Batzdorf U, Bentson J R, Machleder H I
Neurosurgery. 1979 Aug;5(2):195-201. doi: 10.1227/00006123-197908000-00001.
Closed injuries to the neck, occasionally associated with mandibular fractures, can result in trauma to the internal carotid artery at the high cervical level opposite the uppermost cervical vertebrae. Such arterial injuries range from spasm to intimal tear with thrombus formation, medial tear, and aneurysm formation. These types of lesions may overlap. Ten patients are presented, five with traumatic carotid occlusions and five with traumatic aneurysms. The clinical diagnosis of traumatic cervical carotid occlusion may be difficult because of the absence of physical trauma to the neck. The diagnosis of aneurysm poses fewer problems. Oculopneumoplethysmography, computerized tomographic head scanning, and carotid arteriography with cross compression are the most useful diagnostic techniques. Thrombectomy should be carried out early, particularly in the presence of fluctuating neurological signs. Aneurysms that cannot be approached directly may necessitate carotid ligation.

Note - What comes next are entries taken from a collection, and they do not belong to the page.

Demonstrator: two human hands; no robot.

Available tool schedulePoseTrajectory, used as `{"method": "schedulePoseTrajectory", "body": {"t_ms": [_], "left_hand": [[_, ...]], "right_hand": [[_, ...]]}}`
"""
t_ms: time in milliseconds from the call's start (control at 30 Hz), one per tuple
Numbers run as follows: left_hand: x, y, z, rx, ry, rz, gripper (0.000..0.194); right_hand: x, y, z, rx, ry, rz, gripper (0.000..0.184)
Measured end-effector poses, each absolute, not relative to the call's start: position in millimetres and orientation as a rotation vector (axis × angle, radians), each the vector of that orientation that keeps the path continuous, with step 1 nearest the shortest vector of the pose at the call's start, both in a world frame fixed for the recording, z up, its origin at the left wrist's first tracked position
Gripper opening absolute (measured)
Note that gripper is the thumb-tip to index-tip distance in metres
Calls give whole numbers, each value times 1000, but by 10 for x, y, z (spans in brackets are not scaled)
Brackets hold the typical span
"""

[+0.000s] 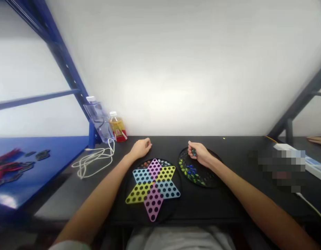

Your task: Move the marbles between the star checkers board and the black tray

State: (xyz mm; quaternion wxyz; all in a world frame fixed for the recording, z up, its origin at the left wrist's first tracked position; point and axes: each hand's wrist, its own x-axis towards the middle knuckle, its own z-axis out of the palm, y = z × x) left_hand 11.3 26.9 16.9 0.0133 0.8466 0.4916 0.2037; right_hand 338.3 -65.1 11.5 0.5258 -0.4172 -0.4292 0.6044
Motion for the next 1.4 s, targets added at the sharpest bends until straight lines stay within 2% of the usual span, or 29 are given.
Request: {"method": "schedulePoseTrajectory", "body": {"t_ms": [467, 1067, 1400], "left_hand": [[133, 234, 194, 2624, 1579, 598, 20], [135, 224, 212, 2618, 1576, 591, 20], [135, 232, 206, 2614, 1583, 587, 22]], "right_hand": [[3264, -782, 146, -883, -1257, 1399, 33], [3291, -781, 142, -840, -1245, 1457, 41], [3195, -905, 193, -711, -1285, 1517, 36]]}}
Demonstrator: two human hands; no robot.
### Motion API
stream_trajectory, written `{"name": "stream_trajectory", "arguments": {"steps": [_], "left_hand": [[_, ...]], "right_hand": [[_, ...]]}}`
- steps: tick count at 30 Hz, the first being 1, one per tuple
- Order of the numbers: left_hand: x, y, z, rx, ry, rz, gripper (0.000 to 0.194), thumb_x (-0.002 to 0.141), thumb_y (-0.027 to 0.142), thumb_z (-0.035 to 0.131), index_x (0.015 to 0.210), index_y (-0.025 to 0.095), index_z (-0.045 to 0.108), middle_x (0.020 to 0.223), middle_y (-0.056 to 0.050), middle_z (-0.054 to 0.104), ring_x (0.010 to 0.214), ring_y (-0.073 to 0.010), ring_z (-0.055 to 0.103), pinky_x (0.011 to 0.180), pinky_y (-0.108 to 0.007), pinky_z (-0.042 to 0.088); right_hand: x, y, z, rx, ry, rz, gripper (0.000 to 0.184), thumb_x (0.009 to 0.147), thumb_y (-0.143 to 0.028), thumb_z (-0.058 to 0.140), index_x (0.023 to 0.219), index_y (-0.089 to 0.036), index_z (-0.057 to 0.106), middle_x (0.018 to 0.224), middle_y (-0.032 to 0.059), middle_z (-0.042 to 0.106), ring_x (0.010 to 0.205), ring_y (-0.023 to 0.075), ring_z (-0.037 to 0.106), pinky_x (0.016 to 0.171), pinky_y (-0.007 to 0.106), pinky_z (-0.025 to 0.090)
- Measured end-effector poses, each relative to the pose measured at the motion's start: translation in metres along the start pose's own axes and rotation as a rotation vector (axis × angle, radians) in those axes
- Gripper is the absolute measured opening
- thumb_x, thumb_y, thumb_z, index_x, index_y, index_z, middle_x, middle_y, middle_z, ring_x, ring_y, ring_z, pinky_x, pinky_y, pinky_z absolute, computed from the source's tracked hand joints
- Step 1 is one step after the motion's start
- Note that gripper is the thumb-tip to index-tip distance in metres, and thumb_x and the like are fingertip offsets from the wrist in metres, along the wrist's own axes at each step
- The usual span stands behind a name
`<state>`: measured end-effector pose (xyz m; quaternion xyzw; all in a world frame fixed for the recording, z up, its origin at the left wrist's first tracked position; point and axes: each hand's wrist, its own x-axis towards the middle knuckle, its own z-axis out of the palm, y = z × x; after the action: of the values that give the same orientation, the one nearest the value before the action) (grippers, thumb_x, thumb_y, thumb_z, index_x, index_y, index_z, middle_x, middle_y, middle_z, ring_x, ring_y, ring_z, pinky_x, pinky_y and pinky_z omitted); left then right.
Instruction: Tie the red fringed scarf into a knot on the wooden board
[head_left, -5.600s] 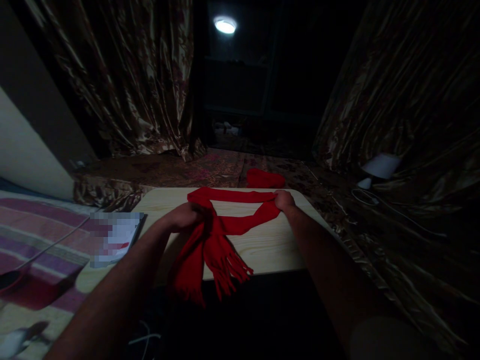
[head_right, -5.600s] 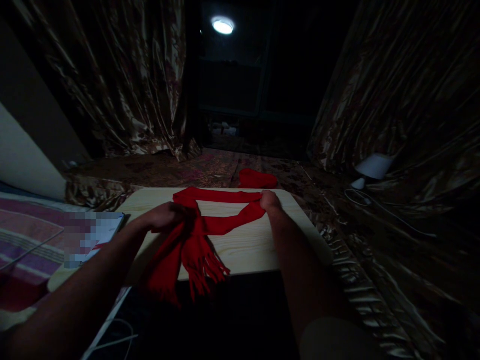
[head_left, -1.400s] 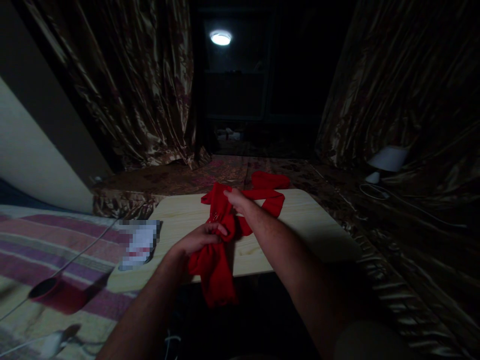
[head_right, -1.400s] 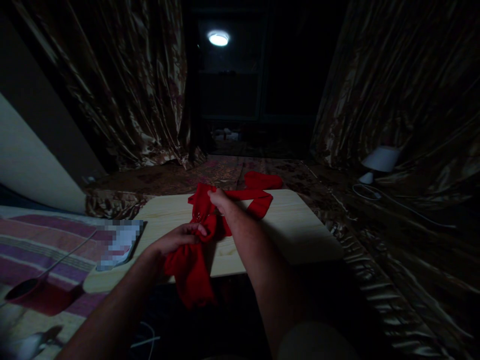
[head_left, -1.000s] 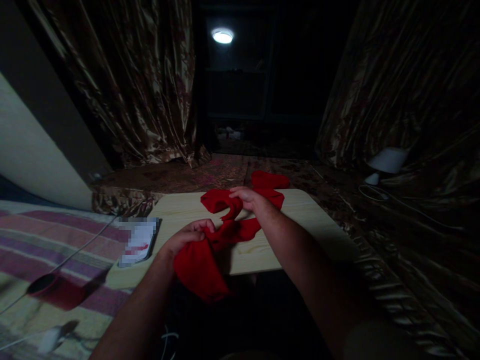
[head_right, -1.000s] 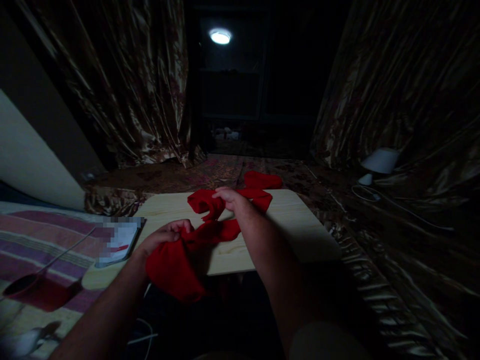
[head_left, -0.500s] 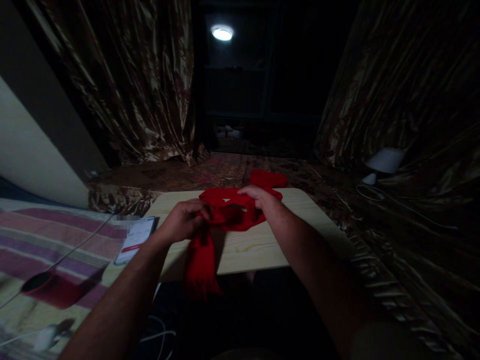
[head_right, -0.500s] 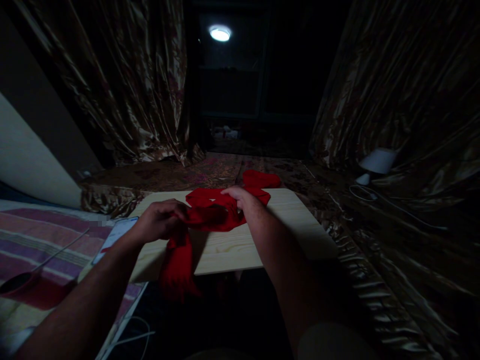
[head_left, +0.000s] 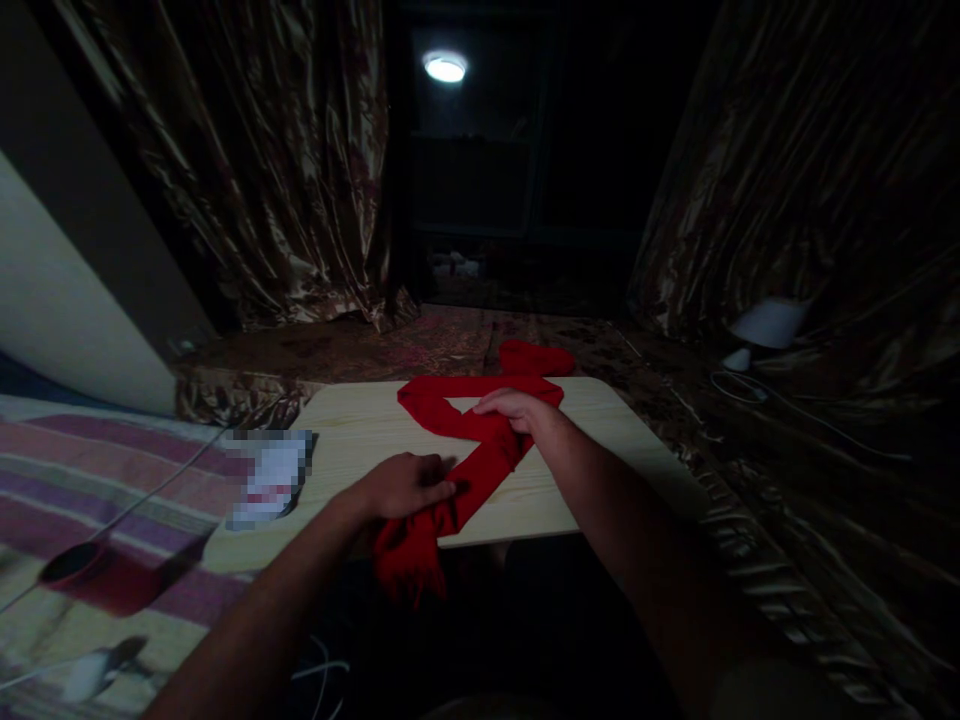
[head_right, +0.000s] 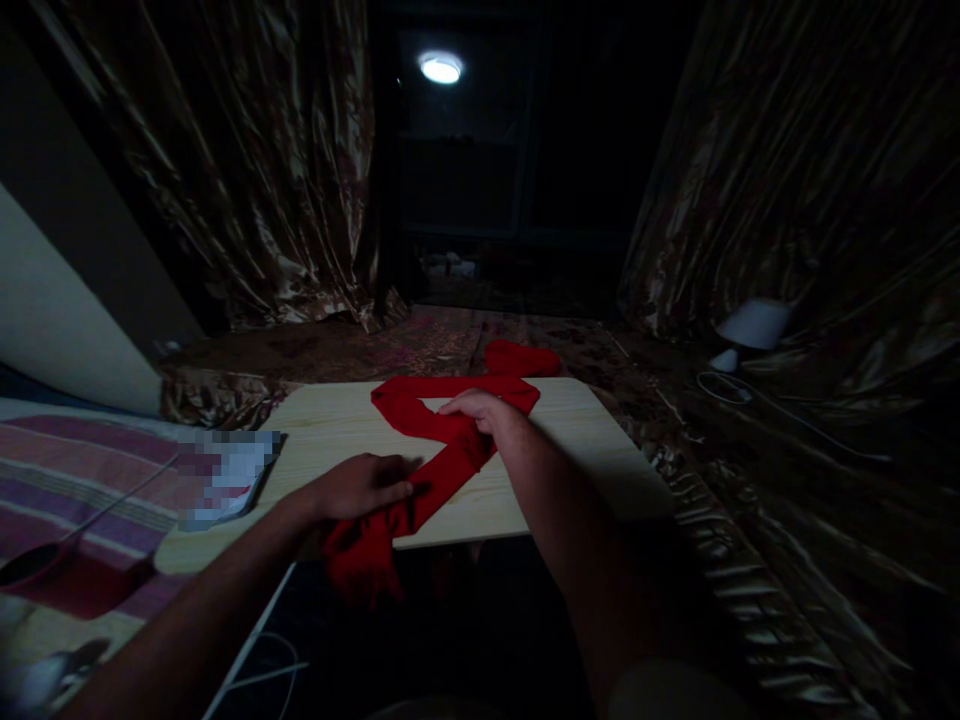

颈部闭合性损伤偶尔与下颌骨骨折相关,可导致在最高颈椎相对应的高位颈椎水平处的颈内动脉创伤。此类动脉损伤范围从痉挛到伴有血栓形成的内膜撕裂、内侧撕裂以及动脉瘤形成。这些类型的病变可能相互重叠。本文报告了10例患者,其中5例为创伤性颈动脉闭塞,5例为创伤性动脉瘤。由于颈部无明显外伤,创伤性颈总动脉闭塞的临床诊断可能较为困难。动脉瘤的诊断问题相对较少。眼体积描记法、计算机断层扫描头部扫描以及交叉压迫颈动脉造影是最有用的诊断技术。应尽早进行血栓切除术,尤其是在存在神经体征波动的情况下。无法直接处理的动脉瘤可能需要进行颈动脉结扎。